In base a quanto è emerso dal monitoraggio scientifico – effettuato lo scorso 30 giugno in determinati punti – sull’intero bacino del Lago di Como il laboratorio di Goletta dei Laghi quest’anno ha evidenziato 8 punti fuori dai limiti di legge sui 17 campioni oggetto dell’indagine microbiologica.
In particolare le analisi sono volte a individuare i batteri Enterococchi intestinali ed Escherichia coli e vengono considerati come “inquinati” i risultati che superano i valori limite previsti dalla normativa sulle acque di balneazione vigente in Italia e “fortemente inquinati” quelli che superano di più del doppio tali valori.

Sulla sponda comasca sono stati registrati come fortemente inquinati i campioni prelevati a Dongo presso la foce del torrente Albano e ad Argegno alla foce del torrente Telo, a differenza della passata edizione dove i punti erano risultati entro i limiti di legge.
Positivi, invece, i campioni raccolti a Menaggio Lido presso la foce del torrente Senagra, Cernobbio alla foce del torrente Breggia e a Como presso la foce del torrente Cosia al canale del depuratore adiacente al Tempio Voltiano.

 

 

 

“La difesa dell’ambiente e delle acque del lago – ha dichiarato Gisella Introzzi,membro del direttivo del Circolo Vassallo Legambiente di Como – è importante anche a livello turistico: il Lario è il bacino con lo sviluppo perimetrale più grande d’Italia, 170 km: sarebbe da rendere tutto balneabile”.
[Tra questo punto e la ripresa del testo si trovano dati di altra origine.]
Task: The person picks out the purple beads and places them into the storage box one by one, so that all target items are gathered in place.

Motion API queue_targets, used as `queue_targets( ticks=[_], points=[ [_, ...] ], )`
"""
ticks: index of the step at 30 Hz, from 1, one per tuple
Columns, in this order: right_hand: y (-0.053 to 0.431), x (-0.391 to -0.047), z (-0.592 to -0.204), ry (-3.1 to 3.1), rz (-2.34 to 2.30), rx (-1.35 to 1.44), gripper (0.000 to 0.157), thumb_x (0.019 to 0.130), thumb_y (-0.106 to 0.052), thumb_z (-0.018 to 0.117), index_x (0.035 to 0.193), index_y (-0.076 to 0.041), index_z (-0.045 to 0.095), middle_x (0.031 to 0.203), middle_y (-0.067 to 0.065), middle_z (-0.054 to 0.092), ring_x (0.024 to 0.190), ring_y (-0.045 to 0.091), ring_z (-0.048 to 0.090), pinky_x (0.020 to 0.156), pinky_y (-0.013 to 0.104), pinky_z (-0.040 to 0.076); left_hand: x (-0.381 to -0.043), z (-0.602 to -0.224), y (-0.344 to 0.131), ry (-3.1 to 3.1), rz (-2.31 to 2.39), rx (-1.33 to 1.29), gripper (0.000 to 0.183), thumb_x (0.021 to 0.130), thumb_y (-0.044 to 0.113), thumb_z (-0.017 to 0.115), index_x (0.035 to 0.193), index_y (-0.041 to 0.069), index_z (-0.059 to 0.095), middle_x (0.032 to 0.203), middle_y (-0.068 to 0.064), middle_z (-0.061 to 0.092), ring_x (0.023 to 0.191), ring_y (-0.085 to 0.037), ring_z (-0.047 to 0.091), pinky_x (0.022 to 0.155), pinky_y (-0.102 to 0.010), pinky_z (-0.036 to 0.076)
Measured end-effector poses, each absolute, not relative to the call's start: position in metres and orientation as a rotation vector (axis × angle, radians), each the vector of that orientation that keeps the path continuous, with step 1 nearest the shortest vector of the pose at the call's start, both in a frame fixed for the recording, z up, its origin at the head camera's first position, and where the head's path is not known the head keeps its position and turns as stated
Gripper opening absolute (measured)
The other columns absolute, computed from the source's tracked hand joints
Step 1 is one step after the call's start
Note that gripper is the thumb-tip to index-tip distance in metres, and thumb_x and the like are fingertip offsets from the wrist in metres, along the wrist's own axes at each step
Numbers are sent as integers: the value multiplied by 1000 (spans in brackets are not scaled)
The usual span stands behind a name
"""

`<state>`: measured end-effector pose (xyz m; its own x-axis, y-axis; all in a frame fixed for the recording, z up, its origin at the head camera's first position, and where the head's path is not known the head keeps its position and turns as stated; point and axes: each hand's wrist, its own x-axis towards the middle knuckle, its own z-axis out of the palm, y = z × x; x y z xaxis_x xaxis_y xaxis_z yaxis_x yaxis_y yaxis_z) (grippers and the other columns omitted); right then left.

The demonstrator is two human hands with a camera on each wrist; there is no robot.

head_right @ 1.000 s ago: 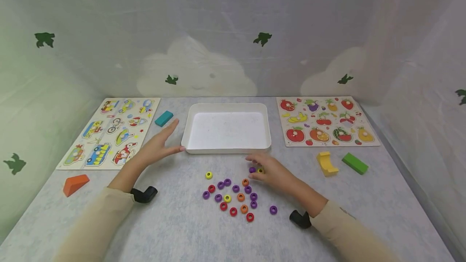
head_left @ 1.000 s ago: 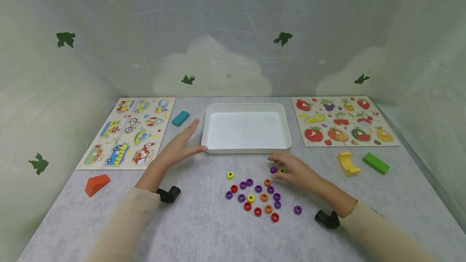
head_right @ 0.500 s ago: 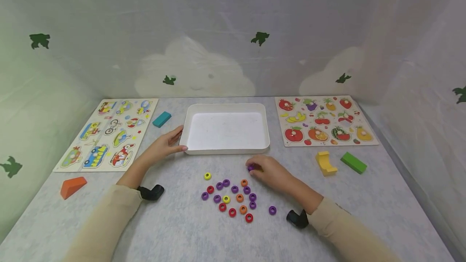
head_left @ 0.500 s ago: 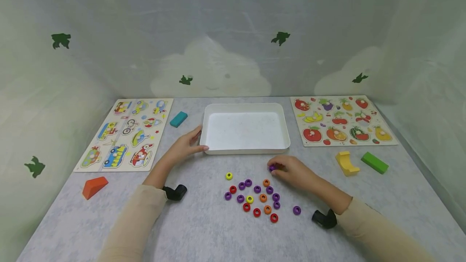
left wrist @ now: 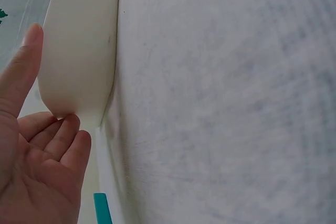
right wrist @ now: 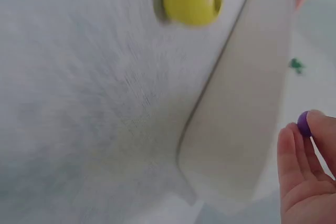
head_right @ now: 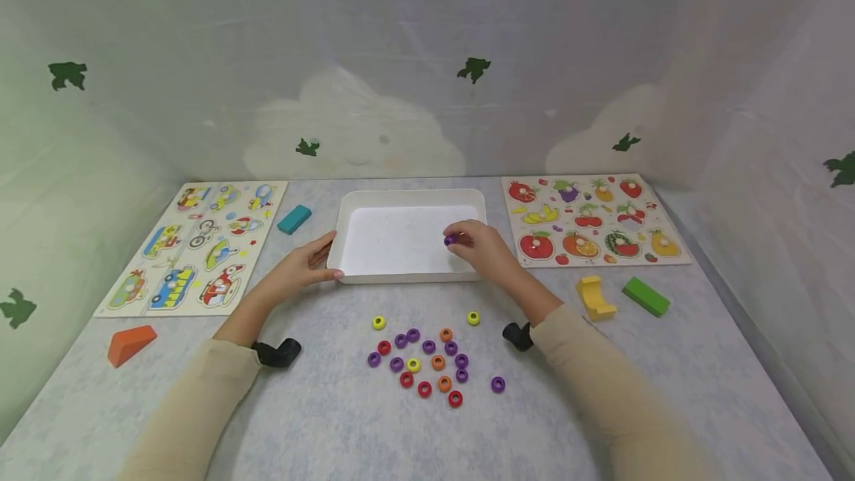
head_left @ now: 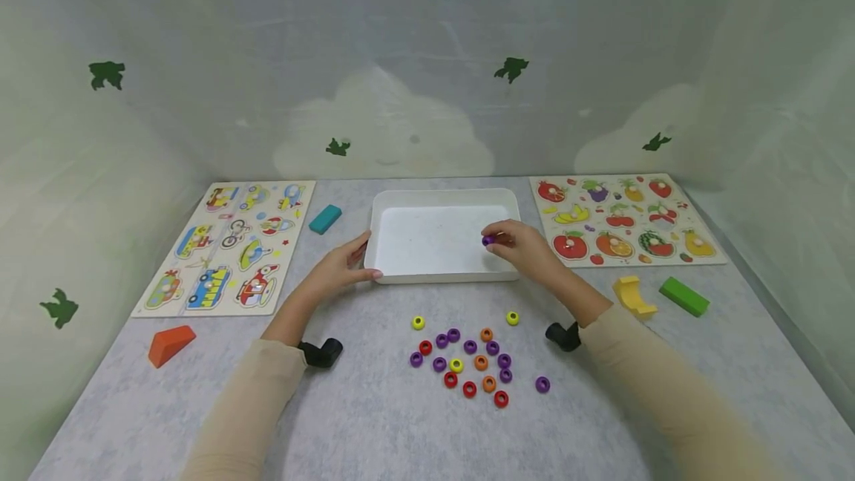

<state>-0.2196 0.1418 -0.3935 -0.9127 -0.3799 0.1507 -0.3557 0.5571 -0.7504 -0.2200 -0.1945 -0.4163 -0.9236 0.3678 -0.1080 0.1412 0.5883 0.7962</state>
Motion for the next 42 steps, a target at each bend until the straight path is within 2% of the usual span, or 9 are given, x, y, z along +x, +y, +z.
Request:
queue_targets(
  ticks=[7,14,19,22,26,30,35,38,42],
  points=[
    [124,-253,-413,2701,-1214,-458,21,78,-12,57,99,-8,57,93,-1,56,86,14,51,77,27,43,-219,-419,-196,2555,1248,407,89,65,41,65,133,16,14,136,1,13,119,-11,21,96,-28,23],
    [114,-262,-426,2740,-1034,-387,14,77,-12,59,91,-13,59,85,-2,55,81,13,49,76,28,41,-216,-414,-196,2534,1255,395,87,65,39,65,133,17,15,136,1,13,120,-12,21,96,-29,22],
    [115,-259,-422,2728,-1034,-398,21,77,-14,59,97,-12,57,89,-2,54,83,13,49,76,28,42,-207,-399,-190,2523,1277,395,82,70,26,65,133,9,15,136,-6,13,120,-18,20,97,-33,21],
    [120,-252,-412,2718,-1092,-453,29,76,-18,60,103,-10,54,96,1,53,87,13,49,77,28,42,-204,-393,-187,2535,1256,397,81,72,24,64,133,7,14,136,-7,12,120,-19,20,97,-33,21],
    [132,-234,-394,2705,-1218,-559,39,75,-26,61,108,-8,50,104,6,51,93,18,48,80,30,42,-205,-393,-187,2526,1261,397,82,71,26,64,133,8,13,136,-6,12,120,-18,19,97,-33,21],
    [146,-206,-377,2689,-1340,-656,46,71,-34,61,108,-11,48,105,3,49,94,21,47,81,32,42,-212,-403,-192,2511,1275,392,86,68,34,64,133,13,14,136,-1,12,120,-15,19,97,-32,21],
    [162,-152,-359,2608,-1435,-777,41,72,-22,63,108,-10,48,104,0,48,94,18,47,81,34,42,-220,-417,-196,2531,1257,400,88,65,41,64,133,19,13,136,3,12,120,-12,20,97,-30,21],
    [167,-119,-355,2524,-1454,-782,41,71,-14,65,108,-9,48,104,1,49,93,19,47,79,36,42,-218,-416,-195,2529,1266,402,86,68,35,65,134,17,13,136,2,12,120,-12,19,97,-31,20],
    [175,-90,-365,2398,-1447,-721,43,70,-13,66,107,-7,47,105,7,49,94,25,47,78,37,42,-210,-400,-188,2509,1288,393,81,71,25,64,133,11,14,136,-2,12,121,-15,19,98,-32,20]
  ],
)
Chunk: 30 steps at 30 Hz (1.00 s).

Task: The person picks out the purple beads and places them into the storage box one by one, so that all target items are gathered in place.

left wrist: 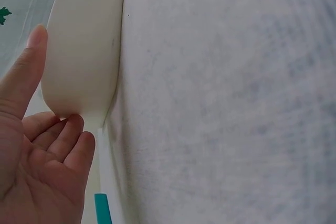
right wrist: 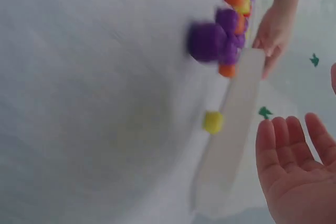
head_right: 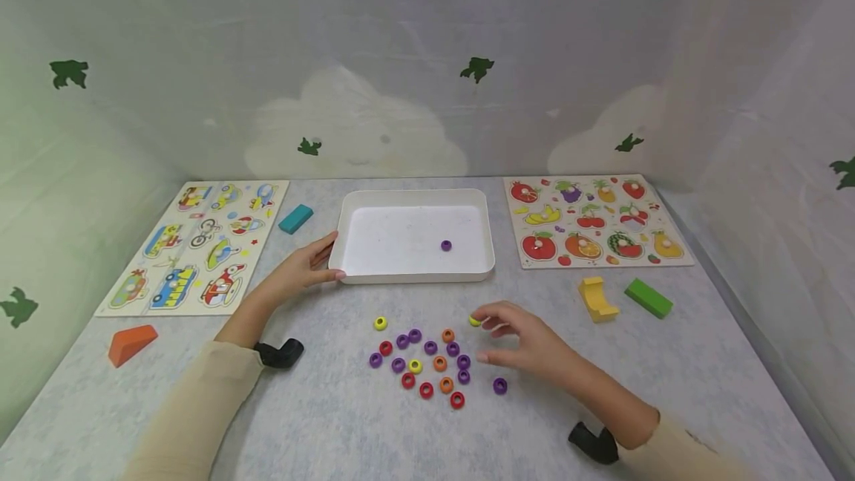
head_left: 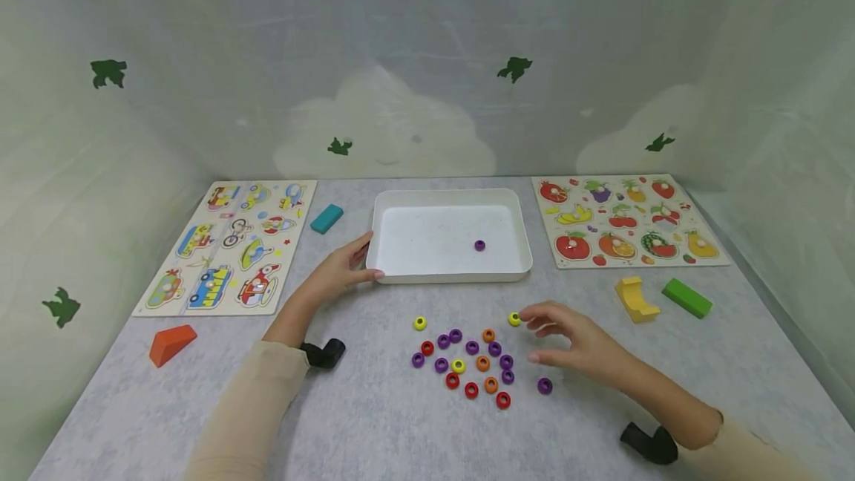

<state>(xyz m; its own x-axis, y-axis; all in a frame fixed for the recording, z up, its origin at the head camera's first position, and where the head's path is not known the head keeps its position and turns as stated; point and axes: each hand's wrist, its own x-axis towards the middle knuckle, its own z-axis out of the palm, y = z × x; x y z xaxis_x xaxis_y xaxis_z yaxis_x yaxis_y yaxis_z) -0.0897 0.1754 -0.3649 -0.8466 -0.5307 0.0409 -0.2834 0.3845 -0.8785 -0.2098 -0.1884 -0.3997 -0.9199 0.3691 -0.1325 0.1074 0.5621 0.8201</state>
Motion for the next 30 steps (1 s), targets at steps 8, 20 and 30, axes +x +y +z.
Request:
queue_targets(
  ticks=[8,20,30],
  points=[
    [201,-72,-420,2332,-1231,-612,41,69,-28,65,106,-16,51,102,-3,51,87,13,49,75,25,44,-205,-391,-184,2512,1276,382,81,72,23,64,133,8,13,136,-5,11,121,-17,18,98,-32,20],
    [199,-78,-417,2444,-1072,-698,16,75,-23,60,91,-22,58,85,-11,53,73,6,49,62,19,44,-220,-418,-195,2535,1262,377,85,68,35,65,133,21,13,136,4,11,120,-11,19,97,-30,20],
    [180,-132,-378,2660,-1376,-831,22,76,-17,59,98,-18,57,93,-9,54,80,6,51,72,24,46,-222,-420,-195,2487,1318,354,84,68,27,66,133,13,15,136,-2,12,120,-16,20,97,-33,20]
  ],
)
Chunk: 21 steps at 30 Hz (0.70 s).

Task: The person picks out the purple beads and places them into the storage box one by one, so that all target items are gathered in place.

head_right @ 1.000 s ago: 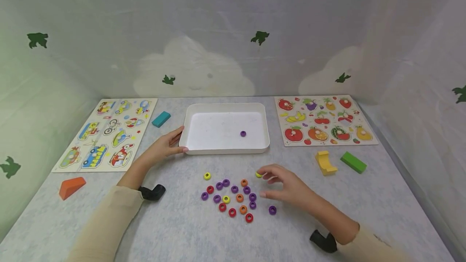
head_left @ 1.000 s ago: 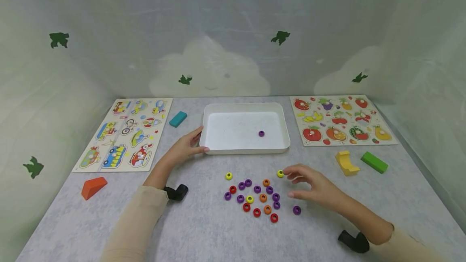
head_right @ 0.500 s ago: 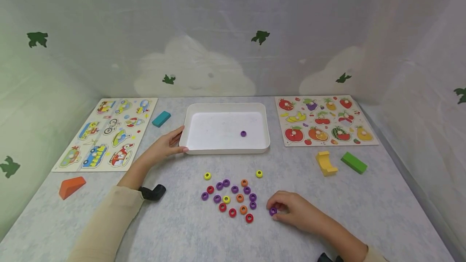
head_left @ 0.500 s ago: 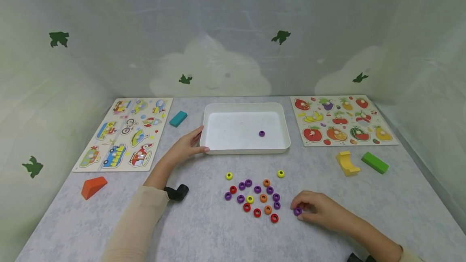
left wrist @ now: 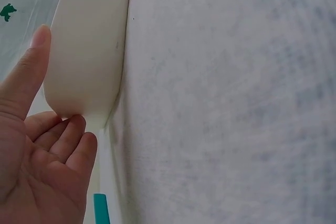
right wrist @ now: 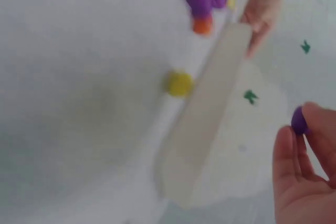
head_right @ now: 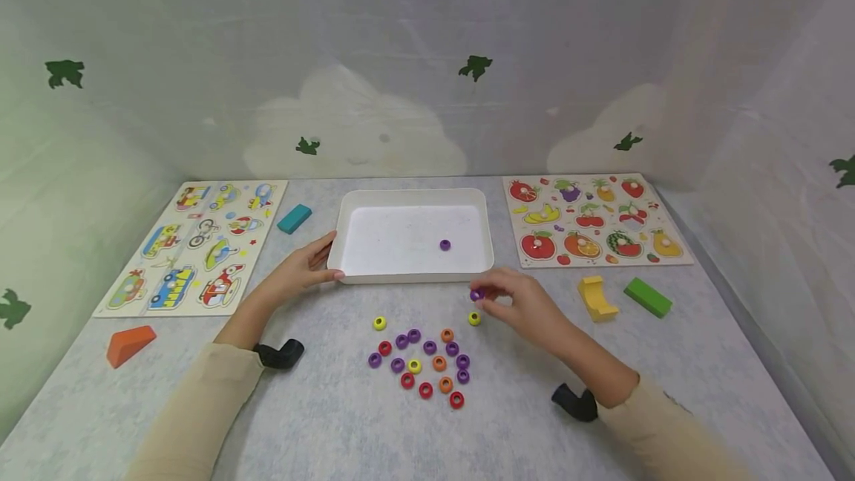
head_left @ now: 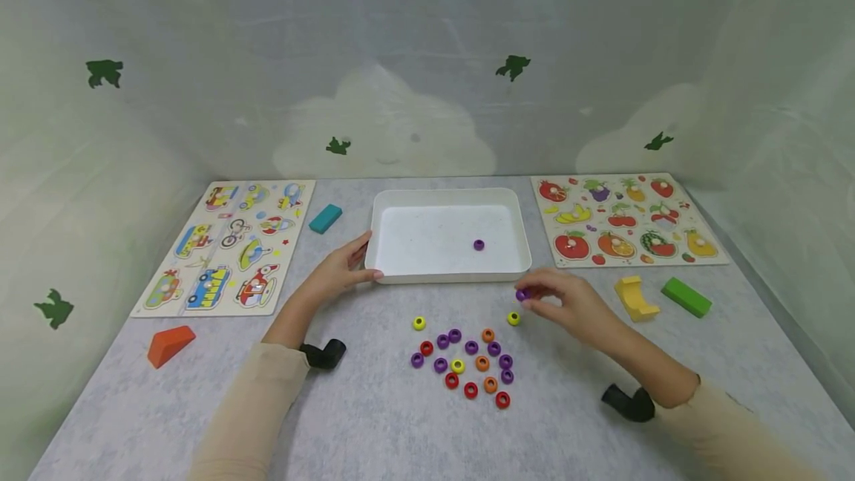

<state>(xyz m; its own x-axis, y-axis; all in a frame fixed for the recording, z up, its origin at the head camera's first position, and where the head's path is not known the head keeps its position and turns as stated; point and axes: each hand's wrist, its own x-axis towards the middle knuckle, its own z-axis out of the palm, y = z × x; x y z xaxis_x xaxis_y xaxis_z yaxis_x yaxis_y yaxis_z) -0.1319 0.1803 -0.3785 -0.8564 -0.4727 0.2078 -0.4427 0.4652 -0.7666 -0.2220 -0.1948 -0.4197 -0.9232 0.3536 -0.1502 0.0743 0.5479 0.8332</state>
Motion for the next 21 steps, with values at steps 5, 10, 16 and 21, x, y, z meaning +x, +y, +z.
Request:
queue_targets(
  ticks=[5,10,16,21],
  points=[
    [164,-172,-370,2706,-1458,-863,22,77,-17,58,98,-15,57,94,-4,54,82,8,52,73,24,46,-221,-419,-195,2509,1293,355,84,68,31,65,133,18,14,136,1,12,120,-13,19,97,-31,20],
    [148,-207,-385,2700,-1386,-694,24,76,-15,59,99,-9,57,92,-2,54,82,10,52,73,24,45,-221,-420,-196,2522,1296,372,85,67,34,66,133,21,14,136,3,13,120,-11,20,97,-29,21],
    [136,-237,-404,2667,-1150,-459,19,75,-13,60,94,-11,59,90,0,55,83,14,50,75,28,43,-222,-422,-196,2525,1299,385,88,65,38,66,133,19,14,136,2,13,120,-11,21,97,-28,22],
    [128,-248,-411,2663,-988,-405,18,74,-12,61,92,-11,59,87,0,55,82,15,49,74,28,43,-221,-421,-195,2526,1298,391,87,66,36,66,133,16,14,136,1,13,120,-12,20,97,-29,22]
  ],
)
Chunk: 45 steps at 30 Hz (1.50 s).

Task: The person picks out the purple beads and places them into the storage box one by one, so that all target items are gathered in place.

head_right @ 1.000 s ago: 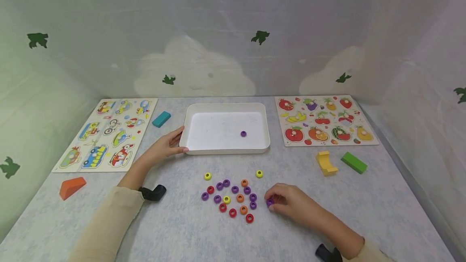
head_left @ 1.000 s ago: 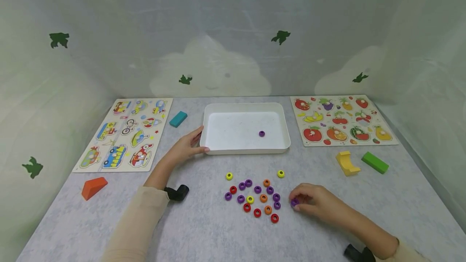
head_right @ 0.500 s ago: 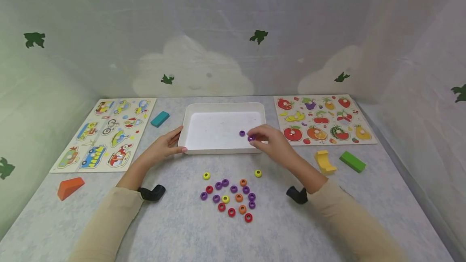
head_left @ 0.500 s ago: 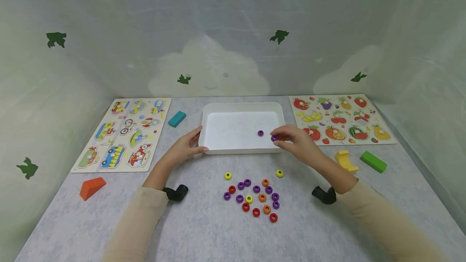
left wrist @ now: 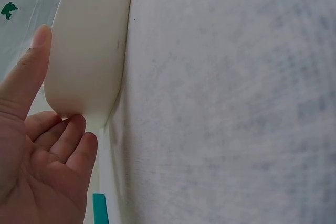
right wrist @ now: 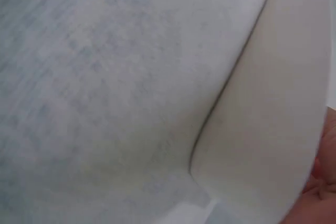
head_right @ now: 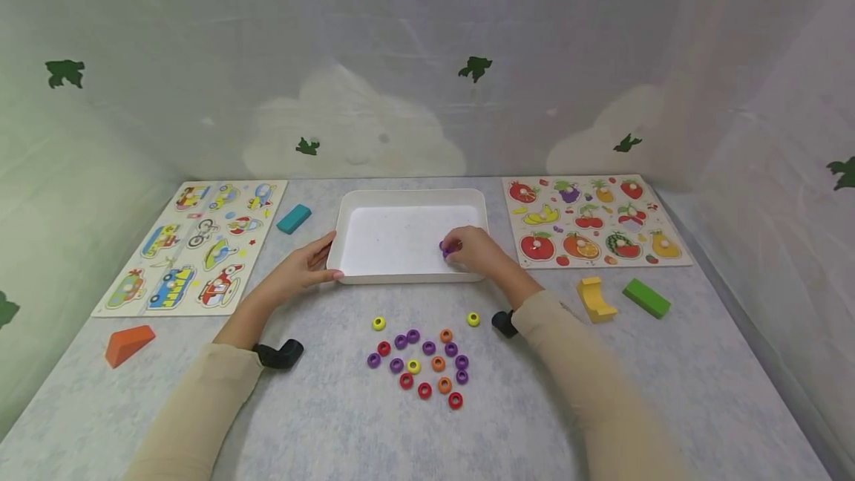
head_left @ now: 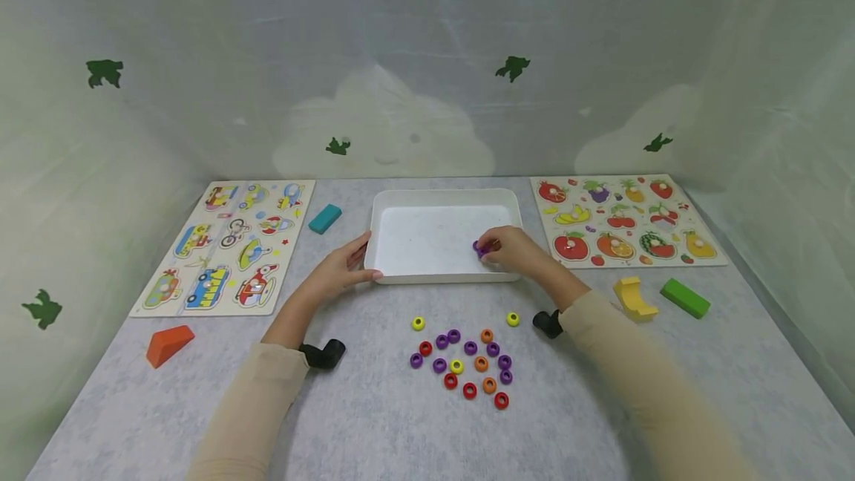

Altro punto critico, monitorato da due anni, è quello delle microplastiche presenti nelle acque: particelle grandi non più di 5 mm il cui campionamento è ancora allo stato embrionale.
E impressionante, ha spiegato la biologa Lucia Coscia, la quantità di rifiuti plastici trovati sulle spiagge: dai cotton fiocc alle siringhe, dalle matite per occhi, gettati senza pensarci nel water, fino ai granuli contenuti nelle creme cosmetiche per gli scrub. Microscopiche “palline” di plastica utilizzate da molte aziende per i trattamenti di bellezza.

 sergio corda direttore comodepur

Presente alla conferenza stampa anche il direttore di Comodepur Sergio Corda: “Accolgo con soddisfazione – ha detto – l’esito dei rilievi. Il miglioramento degli ultimi anni significa che gli investimenti fatti sugli impianti sono stati efficaci. Bisogna investire adesso sulle reti fognarie, sarà possibile – ha concluso – solo con l’operatività di Como Acqua, ad oggi solo un pezzo di carta, che dovrebbe essere operativo entro l’anno prossimo”.